The highway measure’s passage is the first component of a five-year infrastructure spending bill known as the Fixing America’s Surface Transportation Act, that also includes funds for rail lines, bus networks, and bicycle and pedestrian paths.

The FAST Act was set to expire last fall, but Congress extended its own deadline by a year to avoid a messy negotiation before the most consequential presidential election in the history of the country.

Now lawmakers are giving road and rail spending another look. Two other Senate Committees are expected to hear portions of the FAST Act that cover transit, cycling, and pedestrian programs next month and the House is expected to reintroduce its own version of the bill in the coming weeks.

That’s happening at the same time the Biden administration aims to finalize a deal pouring in between $1 and $1.7 trillion into the nation’s infrastructure. That one-time stimulus proposal includes roughly $115 billion on highway repair and safety-related programs over a decade as well spending on aviation, broadband, waterways, health care, and the power grid.

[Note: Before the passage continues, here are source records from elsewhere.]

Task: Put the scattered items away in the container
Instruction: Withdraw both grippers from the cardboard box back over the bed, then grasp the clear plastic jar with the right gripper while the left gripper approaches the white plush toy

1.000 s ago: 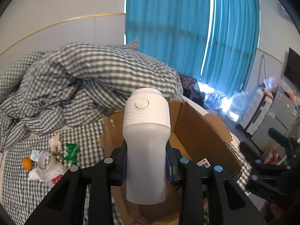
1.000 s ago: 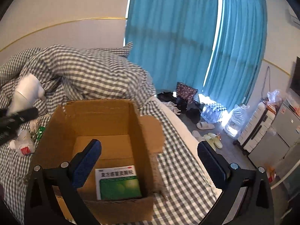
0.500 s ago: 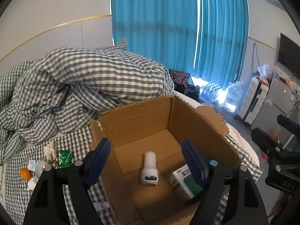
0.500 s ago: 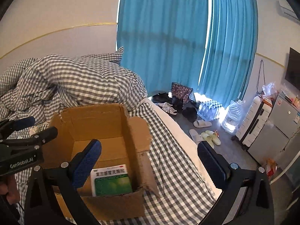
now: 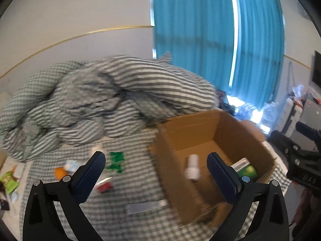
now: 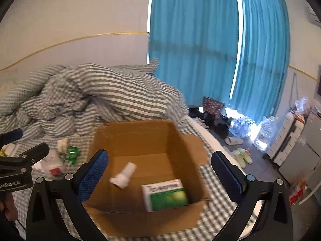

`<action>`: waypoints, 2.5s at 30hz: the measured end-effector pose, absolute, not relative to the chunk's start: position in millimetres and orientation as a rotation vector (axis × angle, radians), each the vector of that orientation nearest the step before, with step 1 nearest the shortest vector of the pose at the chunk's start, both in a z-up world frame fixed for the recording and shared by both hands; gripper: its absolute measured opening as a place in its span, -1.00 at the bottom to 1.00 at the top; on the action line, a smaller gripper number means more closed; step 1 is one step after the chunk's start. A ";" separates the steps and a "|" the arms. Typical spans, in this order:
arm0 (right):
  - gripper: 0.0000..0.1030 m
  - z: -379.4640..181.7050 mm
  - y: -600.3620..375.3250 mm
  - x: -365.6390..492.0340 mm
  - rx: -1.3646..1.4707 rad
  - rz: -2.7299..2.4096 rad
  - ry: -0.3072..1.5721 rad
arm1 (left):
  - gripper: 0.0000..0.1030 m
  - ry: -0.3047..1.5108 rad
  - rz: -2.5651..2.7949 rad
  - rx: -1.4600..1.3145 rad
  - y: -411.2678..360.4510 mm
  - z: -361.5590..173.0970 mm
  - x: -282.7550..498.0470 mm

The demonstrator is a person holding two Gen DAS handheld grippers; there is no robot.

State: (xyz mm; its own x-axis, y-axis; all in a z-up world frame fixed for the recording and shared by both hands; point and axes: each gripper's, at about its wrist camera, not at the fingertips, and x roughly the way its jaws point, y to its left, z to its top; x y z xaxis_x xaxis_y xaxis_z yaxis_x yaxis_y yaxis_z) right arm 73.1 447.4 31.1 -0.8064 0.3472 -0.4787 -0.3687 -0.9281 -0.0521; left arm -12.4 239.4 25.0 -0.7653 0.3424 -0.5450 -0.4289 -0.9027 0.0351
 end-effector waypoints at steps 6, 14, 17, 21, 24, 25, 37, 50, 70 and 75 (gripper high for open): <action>1.00 37.1 373.9 52.6 -0.703 2.793 0.004 | 1.00 0.200 2.737 -0.782 151.8 26.7 -10.6; 1.00 26.1 293.3 25.8 -0.762 2.897 -0.132 | 1.00 0.133 2.866 -0.835 60.9 22.7 -14.0; 1.00 20.7 276.7 21.8 -0.782 2.920 -0.154 | 1.00 0.120 2.898 -0.853 39.7 18.3 -15.9; 1.00 9.1 255.7 8.2 -0.825 2.949 -0.199 | 1.00 0.134 2.938 -0.877 19.6 11.3 -19.6; 1.00 0.8 244.5 -0.6 -0.860 2.965 -0.207 | 1.00 0.144 2.965 -0.896 5.1 6.7 -21.3; 1.00 -1.1 242.1 -2.8 -0.869 2.969 -0.204 | 1.00 0.140 2.971 -0.902 0.0 5.9 -21.4; 1.00 -34.0 228.7 -28.3 -1.018 3.029 -0.317 | 1.00 0.081 2.979 -0.969 -28.4 -10.3 -41.0; 1.00 -137.0 226.6 -68.4 -1.467 2.912 -0.414 | 1.00 0.071 2.888 -1.127 -19.7 -63.3 -74.0; 1.00 -199.4 177.8 -189.7 -1.509 2.926 -0.214 | 1.00 0.045 2.846 -1.299 -38.2 -119.5 -129.5; 0.93 -218.8 178.3 -208.6 -1.563 2.901 -0.166 | 1.00 0.027 2.840 -1.321 -40.5 -126.8 -138.8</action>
State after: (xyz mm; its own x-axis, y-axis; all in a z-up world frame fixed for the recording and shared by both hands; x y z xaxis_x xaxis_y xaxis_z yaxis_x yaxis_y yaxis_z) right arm -208.6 178.3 -218.8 -0.5414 -0.0912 -0.8358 0.1857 -0.9825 -0.0131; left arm -138.8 -40.5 -126.8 -0.6440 0.0012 -0.7651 -0.0160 -0.9998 0.0119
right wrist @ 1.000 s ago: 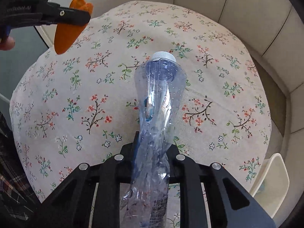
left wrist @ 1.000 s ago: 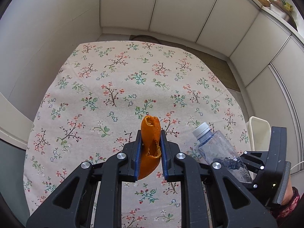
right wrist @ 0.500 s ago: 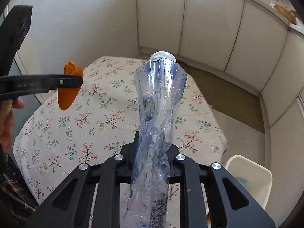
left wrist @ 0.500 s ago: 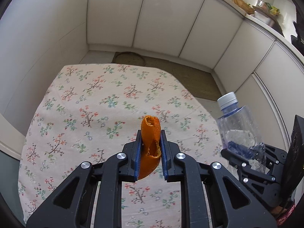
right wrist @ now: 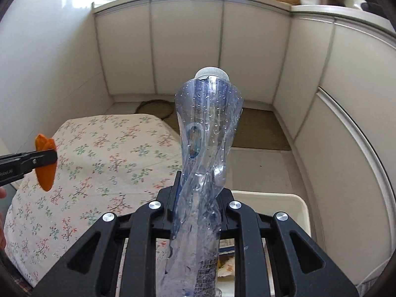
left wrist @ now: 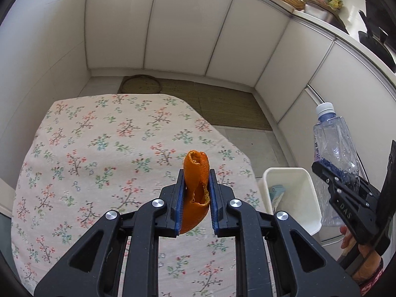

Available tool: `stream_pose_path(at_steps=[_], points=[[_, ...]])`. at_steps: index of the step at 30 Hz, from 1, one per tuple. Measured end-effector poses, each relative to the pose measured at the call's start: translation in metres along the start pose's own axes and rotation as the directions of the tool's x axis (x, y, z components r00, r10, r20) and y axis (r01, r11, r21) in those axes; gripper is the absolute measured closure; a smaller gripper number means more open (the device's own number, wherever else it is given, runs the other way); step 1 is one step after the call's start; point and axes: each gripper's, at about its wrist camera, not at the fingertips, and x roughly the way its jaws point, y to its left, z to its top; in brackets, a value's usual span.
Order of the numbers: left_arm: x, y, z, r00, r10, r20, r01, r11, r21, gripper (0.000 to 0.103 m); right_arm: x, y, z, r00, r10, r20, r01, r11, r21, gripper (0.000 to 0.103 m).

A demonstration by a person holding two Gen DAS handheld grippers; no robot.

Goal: Collect trash
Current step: 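Carry the bottle and peel over the white bin and release both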

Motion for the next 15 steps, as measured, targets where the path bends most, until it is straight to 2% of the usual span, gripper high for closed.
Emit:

The two Brobdingnagian sums of money are running on separate tracks, although it is possible the FAST Act could be attached to Biden’s American Jobs Plan. But the Biden plan has pumped the brakes on Capitol Hill due to intense negotiations and competing counteroffers among Republicans and Democrats that could drag through the summer or result in one-party passage through reconciliation.

So far, the FAST Act is moving through Congress much more quickly and with less debate. Only one amendment, a Markey proposal to dedicate $500 million per year for a nationwide network of bike and pedestrian routes, was added to the bill on Wednesday during a 30-minute markup session. The move pleased cycling advocates who made expanding and connecting bike paths a top legislative priority.

“Greenways touch all of our needs at the moment and going forward into the 2020s, from Covid recovery and jobs to equitably extending green spaces and safely supporting the bike boom,” Jon Orcutt, a spokesman for Bike New York, said.

But Osborne worries that even projects with good intentions like new bike trails could be sliced up by state transportation budgets that are heavily weighted toward building more miles of freeways with little regard to other modes of transit.

“It’s a good idea and we should connect this network 100 percent, but we can’t do it if we’re going to divide it faster than we connect it,” Osborne said. “It’s not good to spend money to reconnect a network that the broad [FAST Act] program has to slice up. If the only measure they use is moving cars quickly, how do you spend money on a bike pedestrian network? It’s not a fair fight.”